Output all the data below verbatim.

▸ **Raw data**:
# # #

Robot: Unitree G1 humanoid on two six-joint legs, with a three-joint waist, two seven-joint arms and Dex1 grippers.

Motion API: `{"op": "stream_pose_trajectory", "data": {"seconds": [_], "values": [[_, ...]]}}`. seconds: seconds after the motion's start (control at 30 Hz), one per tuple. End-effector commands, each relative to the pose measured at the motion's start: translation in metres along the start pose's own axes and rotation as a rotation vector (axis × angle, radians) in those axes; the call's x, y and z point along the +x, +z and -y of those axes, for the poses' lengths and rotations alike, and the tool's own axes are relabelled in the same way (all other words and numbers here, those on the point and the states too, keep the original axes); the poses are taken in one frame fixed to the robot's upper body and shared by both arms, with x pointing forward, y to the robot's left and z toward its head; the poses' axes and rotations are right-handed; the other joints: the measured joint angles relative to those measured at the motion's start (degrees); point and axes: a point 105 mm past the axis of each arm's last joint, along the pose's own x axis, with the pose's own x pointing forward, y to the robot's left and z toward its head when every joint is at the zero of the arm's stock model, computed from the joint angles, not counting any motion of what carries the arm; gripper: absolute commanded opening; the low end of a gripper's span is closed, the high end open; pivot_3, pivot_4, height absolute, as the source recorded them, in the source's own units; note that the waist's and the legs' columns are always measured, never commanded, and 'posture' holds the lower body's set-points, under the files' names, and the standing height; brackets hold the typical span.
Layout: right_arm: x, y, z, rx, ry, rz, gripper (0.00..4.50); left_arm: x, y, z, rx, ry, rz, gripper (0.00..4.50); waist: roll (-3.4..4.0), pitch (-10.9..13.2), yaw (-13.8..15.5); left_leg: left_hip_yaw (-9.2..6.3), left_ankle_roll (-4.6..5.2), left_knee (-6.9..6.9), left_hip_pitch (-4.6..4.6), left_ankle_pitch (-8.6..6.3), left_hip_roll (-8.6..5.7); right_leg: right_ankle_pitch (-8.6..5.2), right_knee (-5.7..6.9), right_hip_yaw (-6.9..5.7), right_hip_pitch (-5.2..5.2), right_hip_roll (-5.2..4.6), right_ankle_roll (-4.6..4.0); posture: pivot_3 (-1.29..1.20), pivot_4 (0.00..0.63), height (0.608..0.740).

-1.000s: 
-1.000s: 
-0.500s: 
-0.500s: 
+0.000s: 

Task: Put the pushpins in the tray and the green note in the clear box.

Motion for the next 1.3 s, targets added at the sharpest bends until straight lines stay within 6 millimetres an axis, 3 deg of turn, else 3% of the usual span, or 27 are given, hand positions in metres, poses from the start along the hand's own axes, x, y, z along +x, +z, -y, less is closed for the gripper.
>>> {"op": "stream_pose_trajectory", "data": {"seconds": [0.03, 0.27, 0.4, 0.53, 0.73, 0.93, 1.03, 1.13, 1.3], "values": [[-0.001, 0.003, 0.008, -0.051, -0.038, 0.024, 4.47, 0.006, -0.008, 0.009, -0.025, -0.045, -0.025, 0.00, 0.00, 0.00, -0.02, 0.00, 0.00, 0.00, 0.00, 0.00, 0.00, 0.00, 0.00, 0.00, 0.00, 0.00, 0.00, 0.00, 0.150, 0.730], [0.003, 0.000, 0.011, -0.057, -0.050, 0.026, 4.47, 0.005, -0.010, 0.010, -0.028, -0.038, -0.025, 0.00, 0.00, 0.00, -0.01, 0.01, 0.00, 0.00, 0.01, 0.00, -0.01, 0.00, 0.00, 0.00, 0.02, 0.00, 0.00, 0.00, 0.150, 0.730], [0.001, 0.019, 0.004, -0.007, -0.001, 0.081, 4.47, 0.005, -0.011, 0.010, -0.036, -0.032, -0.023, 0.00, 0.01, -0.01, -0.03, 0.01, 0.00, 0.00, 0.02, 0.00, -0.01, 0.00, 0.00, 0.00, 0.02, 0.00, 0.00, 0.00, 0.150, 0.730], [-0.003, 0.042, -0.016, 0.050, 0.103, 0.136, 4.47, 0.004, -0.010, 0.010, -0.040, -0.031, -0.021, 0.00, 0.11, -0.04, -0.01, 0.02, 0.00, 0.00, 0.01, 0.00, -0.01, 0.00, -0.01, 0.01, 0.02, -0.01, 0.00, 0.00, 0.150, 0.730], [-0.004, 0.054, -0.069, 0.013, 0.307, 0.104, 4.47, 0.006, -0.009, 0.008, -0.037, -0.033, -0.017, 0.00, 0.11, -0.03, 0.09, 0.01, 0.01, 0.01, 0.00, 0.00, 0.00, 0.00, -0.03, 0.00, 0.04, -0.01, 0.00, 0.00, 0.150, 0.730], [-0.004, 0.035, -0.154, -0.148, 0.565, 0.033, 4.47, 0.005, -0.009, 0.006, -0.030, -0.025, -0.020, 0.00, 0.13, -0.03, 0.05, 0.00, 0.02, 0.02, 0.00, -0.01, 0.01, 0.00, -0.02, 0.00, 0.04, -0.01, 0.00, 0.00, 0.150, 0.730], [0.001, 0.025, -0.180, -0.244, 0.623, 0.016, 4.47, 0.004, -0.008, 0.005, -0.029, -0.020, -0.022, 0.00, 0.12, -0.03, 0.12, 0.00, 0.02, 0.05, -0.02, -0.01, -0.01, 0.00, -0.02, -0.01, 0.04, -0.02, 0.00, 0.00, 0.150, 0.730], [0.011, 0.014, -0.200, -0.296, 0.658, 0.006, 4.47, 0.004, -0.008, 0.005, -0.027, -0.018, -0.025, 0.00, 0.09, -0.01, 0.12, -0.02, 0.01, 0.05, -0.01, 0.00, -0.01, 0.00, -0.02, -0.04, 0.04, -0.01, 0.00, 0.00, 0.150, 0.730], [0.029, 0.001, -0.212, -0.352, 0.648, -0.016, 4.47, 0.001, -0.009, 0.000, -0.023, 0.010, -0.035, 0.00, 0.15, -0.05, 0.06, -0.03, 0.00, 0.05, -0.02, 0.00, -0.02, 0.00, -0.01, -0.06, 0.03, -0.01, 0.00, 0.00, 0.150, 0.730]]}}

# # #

▸ **Problem solution**:
Robot: Unitree G1 humanoid on two six-joint legs, with a three-joint waist, two seven-joint arms and Dex1 grippers.

Motion API: `{"op": "stream_pose_trajectory", "data": {"seconds": [_], "values": [[_, ...]]}}`. seconds: seconds after the motion's start (control at 30 Hz), one per tuple. End-effector commands, each relative to the pose measured at the motion's start: translation in metres along the start pose's own axes and rotation as a rotation vector (axis × angle, radians) in those axes; the call's x, y and z point along the +x, +z and -y of those axes, for the poses' lengths and rotations alike, and the tool's own axes are relabelled in the same way (all other words and numbers here, those on the point and the states too, keep the original axes); the poses are taken in one frame fixed to the robot's upper body and shared by both arms, with x pointing forward, y to the robot's left and z toward its head; the poses' axes and rotations are right-handed; the other joints: the measured joint angles relative to those measured at the motion's start (degrees); point and axes: a point 105 mm past the axis of each arm's last joint, along the pose's own x axis, with the pose's own x pointing forward, y to the robot's left and z toward its head when every joint is at the zero of the arm's stock model, computed from the joint angles, not counting any motion of what carries the arm; gripper: absolute commanded opening; the low end of a gripper's span is closed, the high end open; pivot_3, pivot_4, height absolute, as the source recorded them, in the source's own units; note that the waist's and the legs' columns are always measured, never commanded, and 'posture' holds the lower body's set-points, under the files' names, and the standing height; brackets hold the typical span.
Layout: right_arm: x, y, z, rx, ry, rz, gripper (0.00..4.50); left_arm: x, y, z, rx, ry, rz, gripper (0.00..4.50); waist: roll (-3.4..4.0), pitch (-10.9..13.2), yaw (-13.8..15.5); left_leg: left_hip_yaw (-9.2..6.3), left_ankle_roll (-4.6..5.2), left_knee (-6.9..6.9), left_hip_pitch (-4.6..4.6), left_ankle_pitch (-8.6..6.3), left_hip_roll (-8.6..5.7); right_leg: right_ankle_pitch (-8.6..5.2), right_knee (-5.7..6.9), right_hip_yaw (-6.9..5.7), right_hip_pitch (-5.2..5.2), right_hip_roll (-5.2..4.6), right_ankle_roll (-4.6..4.0); posture: pivot_3 (-1.29..1.20), pivot_4 (0.00..0.63), height (0.608..0.740).

-1.000s: 
-1.000s: 
-0.500s: 
-0.500s: 
+0.000s: 

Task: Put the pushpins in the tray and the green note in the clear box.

Motion for the next 1.3 s, targets added at the sharpest bends until straight lines stay within 6 millimetres an axis, 3 deg of turn, else 3% of the usual span, or 27 are given, hand positions in metres, poses from the start along the hand's own axes, x, y, z along +x, +z, -y, less is closed for the gripper.
>>> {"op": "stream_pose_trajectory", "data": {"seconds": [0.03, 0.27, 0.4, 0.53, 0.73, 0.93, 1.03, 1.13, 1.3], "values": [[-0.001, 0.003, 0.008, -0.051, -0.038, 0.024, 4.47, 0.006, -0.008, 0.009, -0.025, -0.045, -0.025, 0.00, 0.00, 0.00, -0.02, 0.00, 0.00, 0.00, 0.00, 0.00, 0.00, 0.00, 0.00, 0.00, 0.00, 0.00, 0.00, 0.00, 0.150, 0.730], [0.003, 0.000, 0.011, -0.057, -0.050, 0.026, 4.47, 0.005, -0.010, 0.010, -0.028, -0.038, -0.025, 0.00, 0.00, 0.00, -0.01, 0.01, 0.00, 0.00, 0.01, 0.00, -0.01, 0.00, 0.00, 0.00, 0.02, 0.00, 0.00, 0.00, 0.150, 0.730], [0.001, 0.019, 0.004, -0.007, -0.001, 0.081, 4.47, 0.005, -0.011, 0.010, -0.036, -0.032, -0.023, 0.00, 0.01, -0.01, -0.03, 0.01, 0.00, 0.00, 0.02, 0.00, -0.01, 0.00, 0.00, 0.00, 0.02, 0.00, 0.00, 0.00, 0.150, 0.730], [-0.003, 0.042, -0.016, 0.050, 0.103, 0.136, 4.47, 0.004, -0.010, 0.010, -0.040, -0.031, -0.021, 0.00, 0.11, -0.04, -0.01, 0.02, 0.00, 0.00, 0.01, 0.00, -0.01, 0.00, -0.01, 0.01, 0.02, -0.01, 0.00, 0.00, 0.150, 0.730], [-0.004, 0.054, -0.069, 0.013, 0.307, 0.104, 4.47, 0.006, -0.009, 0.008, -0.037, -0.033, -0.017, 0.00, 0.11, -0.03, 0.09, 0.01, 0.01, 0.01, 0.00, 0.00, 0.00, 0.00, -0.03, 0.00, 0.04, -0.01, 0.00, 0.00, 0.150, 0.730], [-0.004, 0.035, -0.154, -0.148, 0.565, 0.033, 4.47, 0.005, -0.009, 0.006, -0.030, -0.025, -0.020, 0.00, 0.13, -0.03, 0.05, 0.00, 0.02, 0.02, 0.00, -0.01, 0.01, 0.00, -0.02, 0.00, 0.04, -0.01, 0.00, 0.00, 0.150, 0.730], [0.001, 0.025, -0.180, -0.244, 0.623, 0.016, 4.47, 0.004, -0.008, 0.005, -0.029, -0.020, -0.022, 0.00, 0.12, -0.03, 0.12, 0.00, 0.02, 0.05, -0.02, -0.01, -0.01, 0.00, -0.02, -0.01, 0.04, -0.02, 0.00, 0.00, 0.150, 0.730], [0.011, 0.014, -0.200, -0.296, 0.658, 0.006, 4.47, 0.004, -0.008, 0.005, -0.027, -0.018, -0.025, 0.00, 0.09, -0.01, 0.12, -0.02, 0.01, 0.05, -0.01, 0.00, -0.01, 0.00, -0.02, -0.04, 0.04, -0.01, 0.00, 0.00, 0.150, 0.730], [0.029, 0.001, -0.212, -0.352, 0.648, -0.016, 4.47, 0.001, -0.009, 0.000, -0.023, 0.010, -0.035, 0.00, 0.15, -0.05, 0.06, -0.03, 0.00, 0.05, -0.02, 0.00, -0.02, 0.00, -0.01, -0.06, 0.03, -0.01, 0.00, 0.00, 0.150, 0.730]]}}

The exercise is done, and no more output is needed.